# Task objective:
Scan the listing below for lines with the word "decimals". Report how many there are, as a number alone.

# Records supplied:
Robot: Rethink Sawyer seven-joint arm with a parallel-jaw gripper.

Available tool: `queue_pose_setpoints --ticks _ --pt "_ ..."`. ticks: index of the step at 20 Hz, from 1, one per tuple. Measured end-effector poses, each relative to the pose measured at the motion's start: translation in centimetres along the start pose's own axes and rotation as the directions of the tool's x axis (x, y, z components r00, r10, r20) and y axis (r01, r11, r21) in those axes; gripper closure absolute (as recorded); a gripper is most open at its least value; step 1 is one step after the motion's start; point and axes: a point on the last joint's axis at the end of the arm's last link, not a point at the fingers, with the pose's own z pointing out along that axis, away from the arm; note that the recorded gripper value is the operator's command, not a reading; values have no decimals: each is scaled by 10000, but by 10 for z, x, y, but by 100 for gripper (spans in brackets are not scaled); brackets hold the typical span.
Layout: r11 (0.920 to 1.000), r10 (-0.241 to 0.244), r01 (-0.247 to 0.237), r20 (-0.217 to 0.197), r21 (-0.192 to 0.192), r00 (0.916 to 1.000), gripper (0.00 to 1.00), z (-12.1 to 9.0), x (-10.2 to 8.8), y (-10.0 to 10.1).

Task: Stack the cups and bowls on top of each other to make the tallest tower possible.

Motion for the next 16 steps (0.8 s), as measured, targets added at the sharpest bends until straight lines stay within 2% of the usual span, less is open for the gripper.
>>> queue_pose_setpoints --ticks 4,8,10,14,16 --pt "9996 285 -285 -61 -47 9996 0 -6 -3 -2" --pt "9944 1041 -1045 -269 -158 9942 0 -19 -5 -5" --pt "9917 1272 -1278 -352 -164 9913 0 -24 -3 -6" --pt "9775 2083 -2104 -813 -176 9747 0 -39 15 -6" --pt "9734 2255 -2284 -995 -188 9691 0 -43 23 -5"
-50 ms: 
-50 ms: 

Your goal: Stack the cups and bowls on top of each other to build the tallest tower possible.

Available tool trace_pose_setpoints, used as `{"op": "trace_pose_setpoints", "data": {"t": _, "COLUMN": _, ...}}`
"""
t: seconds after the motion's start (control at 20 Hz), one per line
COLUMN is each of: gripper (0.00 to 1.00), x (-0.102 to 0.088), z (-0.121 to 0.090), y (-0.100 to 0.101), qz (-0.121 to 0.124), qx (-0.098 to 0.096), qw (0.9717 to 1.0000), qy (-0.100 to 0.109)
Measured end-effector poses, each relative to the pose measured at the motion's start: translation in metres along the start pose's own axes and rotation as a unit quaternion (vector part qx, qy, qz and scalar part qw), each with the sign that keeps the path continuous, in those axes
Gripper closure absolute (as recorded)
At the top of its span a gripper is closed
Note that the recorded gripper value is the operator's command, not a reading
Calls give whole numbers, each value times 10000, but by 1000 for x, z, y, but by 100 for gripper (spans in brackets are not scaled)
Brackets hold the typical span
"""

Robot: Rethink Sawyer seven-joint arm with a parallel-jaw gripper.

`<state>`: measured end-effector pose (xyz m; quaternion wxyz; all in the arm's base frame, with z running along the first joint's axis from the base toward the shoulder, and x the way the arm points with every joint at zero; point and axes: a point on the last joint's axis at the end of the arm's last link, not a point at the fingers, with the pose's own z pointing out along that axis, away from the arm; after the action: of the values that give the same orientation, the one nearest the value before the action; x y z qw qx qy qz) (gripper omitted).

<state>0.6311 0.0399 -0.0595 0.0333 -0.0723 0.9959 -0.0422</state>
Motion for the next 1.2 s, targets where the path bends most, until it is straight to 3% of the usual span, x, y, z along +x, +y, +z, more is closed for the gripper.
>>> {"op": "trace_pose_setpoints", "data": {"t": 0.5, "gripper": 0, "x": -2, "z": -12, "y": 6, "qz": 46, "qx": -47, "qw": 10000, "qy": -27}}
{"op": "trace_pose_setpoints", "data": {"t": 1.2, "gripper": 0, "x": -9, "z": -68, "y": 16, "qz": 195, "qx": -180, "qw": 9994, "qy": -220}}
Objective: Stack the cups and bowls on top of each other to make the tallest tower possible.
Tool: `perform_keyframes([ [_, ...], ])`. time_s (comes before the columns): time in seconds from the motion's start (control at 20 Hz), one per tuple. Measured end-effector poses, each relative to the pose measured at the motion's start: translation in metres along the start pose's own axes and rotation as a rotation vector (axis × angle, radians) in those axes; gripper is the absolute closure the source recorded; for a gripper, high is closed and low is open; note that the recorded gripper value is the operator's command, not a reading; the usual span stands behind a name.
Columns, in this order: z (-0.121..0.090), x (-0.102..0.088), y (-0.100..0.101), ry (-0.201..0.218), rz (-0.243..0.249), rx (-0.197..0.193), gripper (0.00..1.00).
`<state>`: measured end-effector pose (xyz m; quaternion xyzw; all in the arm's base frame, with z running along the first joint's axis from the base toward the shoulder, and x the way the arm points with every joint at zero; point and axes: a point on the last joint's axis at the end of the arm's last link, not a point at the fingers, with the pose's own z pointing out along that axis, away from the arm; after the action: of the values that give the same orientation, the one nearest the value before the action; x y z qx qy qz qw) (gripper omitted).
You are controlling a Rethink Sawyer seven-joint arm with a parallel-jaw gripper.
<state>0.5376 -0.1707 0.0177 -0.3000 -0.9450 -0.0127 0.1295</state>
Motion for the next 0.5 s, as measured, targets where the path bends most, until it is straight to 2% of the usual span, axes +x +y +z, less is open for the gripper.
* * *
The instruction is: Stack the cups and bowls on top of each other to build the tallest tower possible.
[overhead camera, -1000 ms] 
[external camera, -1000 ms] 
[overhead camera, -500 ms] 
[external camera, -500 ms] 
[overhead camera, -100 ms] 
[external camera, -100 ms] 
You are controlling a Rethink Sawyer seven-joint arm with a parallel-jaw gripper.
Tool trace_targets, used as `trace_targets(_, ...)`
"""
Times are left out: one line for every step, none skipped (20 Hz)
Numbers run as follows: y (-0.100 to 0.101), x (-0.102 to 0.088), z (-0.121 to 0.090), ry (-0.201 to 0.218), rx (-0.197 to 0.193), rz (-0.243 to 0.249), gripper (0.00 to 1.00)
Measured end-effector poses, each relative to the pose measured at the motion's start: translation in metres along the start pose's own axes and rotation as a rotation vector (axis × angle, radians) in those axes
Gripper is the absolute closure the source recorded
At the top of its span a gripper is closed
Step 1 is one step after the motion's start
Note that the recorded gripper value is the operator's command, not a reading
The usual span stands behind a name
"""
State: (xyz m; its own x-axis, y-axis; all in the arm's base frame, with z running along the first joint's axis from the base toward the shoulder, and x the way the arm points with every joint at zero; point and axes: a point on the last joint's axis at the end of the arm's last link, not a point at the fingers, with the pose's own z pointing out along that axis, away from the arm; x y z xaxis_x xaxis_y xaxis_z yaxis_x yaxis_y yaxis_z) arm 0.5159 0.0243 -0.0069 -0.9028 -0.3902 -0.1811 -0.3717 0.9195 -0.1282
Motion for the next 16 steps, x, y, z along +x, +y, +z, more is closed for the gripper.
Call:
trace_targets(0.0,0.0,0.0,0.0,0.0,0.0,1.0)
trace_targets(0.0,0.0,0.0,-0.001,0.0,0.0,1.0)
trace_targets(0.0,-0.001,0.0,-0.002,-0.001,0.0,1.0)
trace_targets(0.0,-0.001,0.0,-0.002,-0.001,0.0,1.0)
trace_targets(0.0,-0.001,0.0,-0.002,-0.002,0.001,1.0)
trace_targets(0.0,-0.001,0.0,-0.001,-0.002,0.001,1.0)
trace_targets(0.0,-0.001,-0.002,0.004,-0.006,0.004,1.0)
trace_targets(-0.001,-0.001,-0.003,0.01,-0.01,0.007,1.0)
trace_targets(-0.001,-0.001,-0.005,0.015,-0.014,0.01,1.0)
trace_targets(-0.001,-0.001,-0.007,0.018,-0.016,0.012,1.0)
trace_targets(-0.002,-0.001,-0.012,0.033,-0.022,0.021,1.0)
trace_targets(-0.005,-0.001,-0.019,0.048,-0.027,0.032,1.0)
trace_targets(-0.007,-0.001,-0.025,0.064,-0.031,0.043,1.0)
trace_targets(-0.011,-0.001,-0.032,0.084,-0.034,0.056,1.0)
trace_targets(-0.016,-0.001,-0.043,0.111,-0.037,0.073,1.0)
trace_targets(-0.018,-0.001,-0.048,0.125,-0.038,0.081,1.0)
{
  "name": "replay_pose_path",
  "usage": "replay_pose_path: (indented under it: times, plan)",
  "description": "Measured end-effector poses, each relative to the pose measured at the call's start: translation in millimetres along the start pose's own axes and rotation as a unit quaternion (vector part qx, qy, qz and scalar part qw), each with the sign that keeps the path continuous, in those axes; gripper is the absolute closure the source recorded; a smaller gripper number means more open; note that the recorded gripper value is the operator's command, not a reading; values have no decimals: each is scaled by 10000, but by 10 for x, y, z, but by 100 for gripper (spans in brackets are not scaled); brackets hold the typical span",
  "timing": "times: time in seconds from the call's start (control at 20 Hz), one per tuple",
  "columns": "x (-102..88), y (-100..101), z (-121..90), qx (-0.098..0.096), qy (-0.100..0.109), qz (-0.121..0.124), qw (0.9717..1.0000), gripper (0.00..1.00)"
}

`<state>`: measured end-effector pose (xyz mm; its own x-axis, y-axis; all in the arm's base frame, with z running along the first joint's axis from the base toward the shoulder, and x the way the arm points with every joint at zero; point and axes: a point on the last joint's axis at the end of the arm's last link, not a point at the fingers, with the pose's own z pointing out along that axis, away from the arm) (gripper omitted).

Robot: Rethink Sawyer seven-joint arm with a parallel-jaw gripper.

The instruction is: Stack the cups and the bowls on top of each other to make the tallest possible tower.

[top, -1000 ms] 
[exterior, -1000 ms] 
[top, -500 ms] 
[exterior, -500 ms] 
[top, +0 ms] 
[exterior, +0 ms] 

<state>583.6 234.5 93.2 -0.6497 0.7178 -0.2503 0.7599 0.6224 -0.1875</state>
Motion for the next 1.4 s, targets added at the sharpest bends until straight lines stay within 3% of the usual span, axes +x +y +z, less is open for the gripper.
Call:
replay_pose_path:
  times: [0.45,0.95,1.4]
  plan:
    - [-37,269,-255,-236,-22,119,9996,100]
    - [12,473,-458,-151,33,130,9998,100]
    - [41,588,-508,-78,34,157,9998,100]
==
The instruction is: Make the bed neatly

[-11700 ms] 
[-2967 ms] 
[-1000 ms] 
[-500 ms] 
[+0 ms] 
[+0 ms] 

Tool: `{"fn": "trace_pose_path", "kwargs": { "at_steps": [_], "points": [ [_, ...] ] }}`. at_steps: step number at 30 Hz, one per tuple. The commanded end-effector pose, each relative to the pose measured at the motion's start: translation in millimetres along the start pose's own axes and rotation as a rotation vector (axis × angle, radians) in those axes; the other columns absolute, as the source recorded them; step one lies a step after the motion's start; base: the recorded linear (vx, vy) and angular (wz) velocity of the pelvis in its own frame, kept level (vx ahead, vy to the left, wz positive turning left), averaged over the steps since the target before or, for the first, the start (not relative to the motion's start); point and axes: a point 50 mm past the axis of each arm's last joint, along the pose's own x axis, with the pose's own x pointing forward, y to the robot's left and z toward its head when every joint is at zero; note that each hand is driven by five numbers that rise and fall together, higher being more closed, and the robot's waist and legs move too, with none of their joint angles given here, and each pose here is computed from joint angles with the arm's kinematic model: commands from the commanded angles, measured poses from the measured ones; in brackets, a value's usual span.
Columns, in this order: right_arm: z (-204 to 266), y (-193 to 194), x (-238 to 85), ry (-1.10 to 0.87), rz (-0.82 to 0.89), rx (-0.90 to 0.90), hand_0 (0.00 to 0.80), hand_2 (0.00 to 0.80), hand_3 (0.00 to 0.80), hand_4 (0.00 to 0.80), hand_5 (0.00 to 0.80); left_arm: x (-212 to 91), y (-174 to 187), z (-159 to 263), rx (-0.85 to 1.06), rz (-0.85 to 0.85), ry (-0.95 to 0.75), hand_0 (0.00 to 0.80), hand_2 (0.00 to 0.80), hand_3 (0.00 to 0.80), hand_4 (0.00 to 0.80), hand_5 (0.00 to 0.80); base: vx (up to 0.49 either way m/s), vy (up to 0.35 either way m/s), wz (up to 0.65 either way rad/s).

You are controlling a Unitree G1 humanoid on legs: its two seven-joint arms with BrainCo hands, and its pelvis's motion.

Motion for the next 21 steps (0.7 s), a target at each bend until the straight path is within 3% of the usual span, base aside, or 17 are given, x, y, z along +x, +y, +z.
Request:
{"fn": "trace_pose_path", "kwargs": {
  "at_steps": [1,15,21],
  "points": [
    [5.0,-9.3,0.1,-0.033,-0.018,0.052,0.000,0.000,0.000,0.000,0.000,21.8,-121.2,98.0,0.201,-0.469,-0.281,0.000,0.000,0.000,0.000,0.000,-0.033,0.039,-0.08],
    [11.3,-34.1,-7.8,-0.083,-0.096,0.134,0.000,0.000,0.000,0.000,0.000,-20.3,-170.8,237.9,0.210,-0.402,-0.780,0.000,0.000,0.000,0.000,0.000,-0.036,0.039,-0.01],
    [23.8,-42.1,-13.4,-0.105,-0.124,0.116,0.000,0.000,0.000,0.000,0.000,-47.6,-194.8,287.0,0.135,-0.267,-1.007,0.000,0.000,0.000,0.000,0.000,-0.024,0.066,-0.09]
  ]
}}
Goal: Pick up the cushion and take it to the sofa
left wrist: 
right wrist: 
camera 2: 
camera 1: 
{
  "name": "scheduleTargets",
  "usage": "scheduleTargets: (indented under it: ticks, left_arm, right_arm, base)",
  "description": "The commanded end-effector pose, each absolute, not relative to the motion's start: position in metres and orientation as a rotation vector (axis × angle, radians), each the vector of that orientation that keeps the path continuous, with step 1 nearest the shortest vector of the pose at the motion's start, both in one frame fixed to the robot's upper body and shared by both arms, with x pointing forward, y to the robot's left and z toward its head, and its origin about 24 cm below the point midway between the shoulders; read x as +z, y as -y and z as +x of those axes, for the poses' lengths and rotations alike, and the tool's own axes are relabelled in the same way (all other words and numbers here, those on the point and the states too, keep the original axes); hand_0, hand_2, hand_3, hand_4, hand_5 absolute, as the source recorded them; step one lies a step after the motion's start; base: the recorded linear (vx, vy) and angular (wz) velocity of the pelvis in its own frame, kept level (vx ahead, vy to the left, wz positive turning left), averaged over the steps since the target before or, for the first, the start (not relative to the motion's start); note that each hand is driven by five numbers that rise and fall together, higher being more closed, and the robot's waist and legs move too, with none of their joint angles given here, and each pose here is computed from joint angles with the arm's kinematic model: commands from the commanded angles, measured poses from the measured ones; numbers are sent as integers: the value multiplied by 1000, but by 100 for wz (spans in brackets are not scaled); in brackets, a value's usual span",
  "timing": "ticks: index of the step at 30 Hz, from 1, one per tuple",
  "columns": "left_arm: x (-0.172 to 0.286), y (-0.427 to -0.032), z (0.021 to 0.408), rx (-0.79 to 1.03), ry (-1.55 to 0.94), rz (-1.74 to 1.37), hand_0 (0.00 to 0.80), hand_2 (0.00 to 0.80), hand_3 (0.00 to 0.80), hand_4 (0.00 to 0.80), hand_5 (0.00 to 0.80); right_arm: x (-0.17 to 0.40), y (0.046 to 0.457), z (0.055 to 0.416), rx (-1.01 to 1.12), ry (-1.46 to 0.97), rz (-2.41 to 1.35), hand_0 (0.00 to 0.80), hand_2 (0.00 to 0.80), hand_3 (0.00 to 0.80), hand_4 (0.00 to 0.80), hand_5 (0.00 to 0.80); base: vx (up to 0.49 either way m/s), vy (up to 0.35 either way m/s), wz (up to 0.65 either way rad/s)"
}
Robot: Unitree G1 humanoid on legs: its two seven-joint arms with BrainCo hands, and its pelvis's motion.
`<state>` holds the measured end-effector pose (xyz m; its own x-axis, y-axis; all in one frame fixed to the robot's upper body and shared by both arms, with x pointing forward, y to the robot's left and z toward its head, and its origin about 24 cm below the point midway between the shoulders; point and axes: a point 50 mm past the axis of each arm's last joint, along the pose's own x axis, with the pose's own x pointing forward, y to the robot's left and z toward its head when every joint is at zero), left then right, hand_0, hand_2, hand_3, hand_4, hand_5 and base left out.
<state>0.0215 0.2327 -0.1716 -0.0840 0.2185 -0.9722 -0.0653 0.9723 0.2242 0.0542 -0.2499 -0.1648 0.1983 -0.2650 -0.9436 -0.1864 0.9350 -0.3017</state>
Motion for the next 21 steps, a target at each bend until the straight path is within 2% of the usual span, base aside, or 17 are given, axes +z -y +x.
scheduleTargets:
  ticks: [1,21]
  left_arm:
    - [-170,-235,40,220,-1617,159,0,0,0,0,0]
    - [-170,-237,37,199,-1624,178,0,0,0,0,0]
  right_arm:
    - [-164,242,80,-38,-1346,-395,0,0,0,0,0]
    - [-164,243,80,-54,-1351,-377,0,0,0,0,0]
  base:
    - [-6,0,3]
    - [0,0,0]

# Exercise output:
2